Last Friday, Justin Drake, a researcher at the Ethereum Foundation, said that Sharding will be implemented in 2020. This is a long-awaited network scraping solution for Ethereum’s network.
Drake and co-creator Vitalik Buterin have been discussing scale-up solutions for the project’s future. They have been outlining each of the goals and specific functions of the upcoming new features within the network thanks to Sharding. With regard to escalation, transaction fees are highly dependent on supply and demand.
Discussing scaling, Buterin said that transactions fees depend largely on supply and demand, adding:
“There are a lot of people who are sending transactions and want those transactions to get onto the blockchain. The blockchain is popular enough and people are interested enough in using it that they basically have to compete to get those transactions included into the blocks.”
Justin Drake spoke about their two main priorities at the moment being Casper [the Proof-of-Stake fork], and Sharding. The Ethereum scaling solution is orienting its goal to allow its blockchain to take more users and transactions without it slowing down and clogging the network. Drake said:
“The idea of proof of stake is partly to provide a new superpower to blockchains which is called finality.

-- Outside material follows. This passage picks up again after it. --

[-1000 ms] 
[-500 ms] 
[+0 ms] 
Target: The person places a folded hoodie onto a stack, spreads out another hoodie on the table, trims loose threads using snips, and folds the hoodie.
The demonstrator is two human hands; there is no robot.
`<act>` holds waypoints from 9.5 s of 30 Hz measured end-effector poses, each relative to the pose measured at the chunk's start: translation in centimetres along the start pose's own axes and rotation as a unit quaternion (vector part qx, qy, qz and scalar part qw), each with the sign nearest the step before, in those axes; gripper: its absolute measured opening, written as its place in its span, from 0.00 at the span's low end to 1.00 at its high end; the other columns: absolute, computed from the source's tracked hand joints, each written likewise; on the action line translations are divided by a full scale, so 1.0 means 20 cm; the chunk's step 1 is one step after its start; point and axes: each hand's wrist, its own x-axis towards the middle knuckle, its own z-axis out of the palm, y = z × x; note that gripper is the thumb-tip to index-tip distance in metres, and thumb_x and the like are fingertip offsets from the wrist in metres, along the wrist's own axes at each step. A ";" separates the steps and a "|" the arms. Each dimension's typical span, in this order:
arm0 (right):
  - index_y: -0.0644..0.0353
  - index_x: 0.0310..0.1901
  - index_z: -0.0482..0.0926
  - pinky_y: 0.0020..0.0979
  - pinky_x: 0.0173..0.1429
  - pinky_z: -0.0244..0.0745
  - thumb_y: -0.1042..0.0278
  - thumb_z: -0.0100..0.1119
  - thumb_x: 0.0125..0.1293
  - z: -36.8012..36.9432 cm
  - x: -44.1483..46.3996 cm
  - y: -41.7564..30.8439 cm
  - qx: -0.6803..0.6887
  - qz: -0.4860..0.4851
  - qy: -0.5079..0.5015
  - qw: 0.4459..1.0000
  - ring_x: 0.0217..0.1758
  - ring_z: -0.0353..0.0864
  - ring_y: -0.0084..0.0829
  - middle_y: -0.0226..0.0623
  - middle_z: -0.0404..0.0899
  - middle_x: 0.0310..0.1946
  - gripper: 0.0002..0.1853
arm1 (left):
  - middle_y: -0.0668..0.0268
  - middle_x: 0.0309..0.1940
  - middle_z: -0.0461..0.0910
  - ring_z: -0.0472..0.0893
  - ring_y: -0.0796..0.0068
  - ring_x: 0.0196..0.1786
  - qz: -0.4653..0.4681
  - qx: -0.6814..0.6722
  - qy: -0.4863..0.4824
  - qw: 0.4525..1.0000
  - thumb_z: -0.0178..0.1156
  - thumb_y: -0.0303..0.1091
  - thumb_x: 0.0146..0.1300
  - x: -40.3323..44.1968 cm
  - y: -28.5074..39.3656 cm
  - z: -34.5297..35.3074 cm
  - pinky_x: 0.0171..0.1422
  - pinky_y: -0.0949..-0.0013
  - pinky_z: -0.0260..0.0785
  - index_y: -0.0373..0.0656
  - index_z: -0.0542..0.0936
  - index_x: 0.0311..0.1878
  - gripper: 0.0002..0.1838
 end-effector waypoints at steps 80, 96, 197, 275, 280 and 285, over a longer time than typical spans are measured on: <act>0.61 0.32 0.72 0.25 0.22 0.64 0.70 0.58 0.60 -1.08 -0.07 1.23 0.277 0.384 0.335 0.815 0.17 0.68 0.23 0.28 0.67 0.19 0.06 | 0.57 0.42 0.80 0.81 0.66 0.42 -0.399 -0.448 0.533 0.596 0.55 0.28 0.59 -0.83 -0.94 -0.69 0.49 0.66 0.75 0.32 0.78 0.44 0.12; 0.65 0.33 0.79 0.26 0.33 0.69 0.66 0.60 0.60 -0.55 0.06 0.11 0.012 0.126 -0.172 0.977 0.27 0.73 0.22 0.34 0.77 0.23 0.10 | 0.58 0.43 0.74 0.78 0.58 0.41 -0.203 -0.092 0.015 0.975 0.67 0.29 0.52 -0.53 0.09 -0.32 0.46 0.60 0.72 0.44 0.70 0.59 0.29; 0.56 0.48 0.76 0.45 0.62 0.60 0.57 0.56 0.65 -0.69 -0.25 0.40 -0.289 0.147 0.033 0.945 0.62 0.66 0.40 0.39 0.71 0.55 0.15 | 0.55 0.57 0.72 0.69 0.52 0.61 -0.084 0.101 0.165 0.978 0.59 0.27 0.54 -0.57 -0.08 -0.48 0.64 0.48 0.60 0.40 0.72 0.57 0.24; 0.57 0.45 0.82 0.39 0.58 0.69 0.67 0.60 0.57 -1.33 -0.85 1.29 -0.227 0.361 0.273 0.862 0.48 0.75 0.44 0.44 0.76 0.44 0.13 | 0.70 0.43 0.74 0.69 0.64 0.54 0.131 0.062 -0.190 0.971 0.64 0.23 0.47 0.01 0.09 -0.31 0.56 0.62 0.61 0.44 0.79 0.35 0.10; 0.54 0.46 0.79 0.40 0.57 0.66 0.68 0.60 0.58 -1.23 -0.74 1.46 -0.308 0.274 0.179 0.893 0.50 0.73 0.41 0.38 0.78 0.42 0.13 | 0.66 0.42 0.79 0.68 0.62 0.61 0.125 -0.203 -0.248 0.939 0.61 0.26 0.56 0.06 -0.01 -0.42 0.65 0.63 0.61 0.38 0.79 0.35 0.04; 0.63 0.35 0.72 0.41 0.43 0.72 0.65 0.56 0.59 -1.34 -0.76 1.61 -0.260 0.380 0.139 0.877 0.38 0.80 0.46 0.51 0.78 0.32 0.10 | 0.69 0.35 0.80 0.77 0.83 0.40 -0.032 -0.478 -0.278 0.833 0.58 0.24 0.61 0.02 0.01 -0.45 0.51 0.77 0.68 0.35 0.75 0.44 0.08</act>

The other idea of proof of stake is to reduce the cost of consensus.”
While initially the PoS initiative and sharding were being developed separately, Drake said that they are now both being combined into one design due to sharing a common infrastructure, as well as adding beneficial network effects by being implemented together.
“With sharding you have all these different shards and they’re like parallel universes, pretty disconnected from each other and so you want to wait for the shards to be able to communicate with each other and we do that by what we call cross-links or checkpoints.”
Drake strongly believes that the sharding phases one and two will come in 2020 and 2021, respectively.
What is Sharding?
Sharding refers to the splitting of the entire state of the network into many partitions called ‘shards’. Each shard contains its own independent piece of state and transaction history. Since this system allows nodes to process transactions only for particular shards, the result becomes a higher amount of transactions being processed in the same amount of time.